All that should come back is the lines of the data below from the one containing "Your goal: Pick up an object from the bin" to the one containing "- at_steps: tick", inclusive, exactly as they stand.
┌────────
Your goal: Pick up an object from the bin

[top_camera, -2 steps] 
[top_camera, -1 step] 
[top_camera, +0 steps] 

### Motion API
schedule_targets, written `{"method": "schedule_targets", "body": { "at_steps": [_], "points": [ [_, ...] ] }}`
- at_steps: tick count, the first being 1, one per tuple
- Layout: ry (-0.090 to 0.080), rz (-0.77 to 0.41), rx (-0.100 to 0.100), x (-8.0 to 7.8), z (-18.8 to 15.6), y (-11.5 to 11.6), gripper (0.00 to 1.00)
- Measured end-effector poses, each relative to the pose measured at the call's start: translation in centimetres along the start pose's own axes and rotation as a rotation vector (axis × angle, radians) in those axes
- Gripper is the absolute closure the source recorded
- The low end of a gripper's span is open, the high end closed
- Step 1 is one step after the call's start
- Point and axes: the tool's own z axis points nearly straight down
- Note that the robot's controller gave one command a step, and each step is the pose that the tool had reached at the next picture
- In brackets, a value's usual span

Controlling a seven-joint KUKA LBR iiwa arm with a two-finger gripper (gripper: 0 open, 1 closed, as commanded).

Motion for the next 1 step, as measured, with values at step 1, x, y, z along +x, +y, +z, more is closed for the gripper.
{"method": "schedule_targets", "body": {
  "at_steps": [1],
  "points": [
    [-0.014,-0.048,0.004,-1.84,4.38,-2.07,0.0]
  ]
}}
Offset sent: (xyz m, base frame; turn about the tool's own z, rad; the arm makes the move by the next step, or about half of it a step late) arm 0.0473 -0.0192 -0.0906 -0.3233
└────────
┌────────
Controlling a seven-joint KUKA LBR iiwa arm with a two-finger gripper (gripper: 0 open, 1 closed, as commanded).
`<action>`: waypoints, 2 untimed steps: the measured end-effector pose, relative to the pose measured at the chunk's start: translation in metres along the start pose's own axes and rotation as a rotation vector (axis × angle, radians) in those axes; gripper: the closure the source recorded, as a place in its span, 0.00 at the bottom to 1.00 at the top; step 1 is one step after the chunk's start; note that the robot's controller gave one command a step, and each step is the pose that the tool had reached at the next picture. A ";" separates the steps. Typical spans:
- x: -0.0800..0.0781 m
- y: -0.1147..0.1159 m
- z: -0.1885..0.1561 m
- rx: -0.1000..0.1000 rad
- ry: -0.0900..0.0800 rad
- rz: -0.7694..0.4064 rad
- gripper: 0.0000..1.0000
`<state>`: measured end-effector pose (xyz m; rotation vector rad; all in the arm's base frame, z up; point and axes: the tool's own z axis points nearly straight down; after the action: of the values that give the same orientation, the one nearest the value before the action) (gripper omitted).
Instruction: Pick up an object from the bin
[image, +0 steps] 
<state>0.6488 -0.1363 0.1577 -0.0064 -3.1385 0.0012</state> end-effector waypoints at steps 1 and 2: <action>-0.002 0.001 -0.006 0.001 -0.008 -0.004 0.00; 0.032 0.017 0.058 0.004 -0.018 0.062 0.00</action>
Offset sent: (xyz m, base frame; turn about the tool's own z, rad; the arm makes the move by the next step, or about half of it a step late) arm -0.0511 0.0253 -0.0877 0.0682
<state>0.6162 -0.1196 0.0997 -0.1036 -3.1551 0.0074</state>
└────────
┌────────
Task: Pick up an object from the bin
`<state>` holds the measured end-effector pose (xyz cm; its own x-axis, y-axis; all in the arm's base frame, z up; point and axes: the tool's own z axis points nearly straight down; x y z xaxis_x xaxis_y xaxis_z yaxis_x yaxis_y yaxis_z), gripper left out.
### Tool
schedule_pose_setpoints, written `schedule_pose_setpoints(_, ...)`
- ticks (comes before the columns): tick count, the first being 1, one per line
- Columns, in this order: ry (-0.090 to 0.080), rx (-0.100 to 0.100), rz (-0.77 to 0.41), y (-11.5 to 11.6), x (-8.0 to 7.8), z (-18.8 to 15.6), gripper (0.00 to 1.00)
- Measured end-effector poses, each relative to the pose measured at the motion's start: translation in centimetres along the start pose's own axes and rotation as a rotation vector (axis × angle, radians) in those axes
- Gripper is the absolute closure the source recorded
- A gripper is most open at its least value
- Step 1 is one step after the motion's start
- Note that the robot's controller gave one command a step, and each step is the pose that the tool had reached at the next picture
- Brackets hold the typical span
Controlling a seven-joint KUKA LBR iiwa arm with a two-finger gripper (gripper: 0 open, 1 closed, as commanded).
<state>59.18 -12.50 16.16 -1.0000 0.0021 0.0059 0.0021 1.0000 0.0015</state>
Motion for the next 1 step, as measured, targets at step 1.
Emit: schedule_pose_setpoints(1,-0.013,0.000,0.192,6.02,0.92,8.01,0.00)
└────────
▶ **FINAL ANSWER**
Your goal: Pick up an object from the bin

[top_camera, -2 steps] 
[top_camera, -1 step] 
[top_camera, +0 steps] 

### Motion API
schedule_targets, written `{"method": "schedule_targets", "body": { "at_steps": [_], "points": [ [_, ...] ] }}`
- at_steps: tick count, the first being 1, one per tuple

The exercise requires no further work.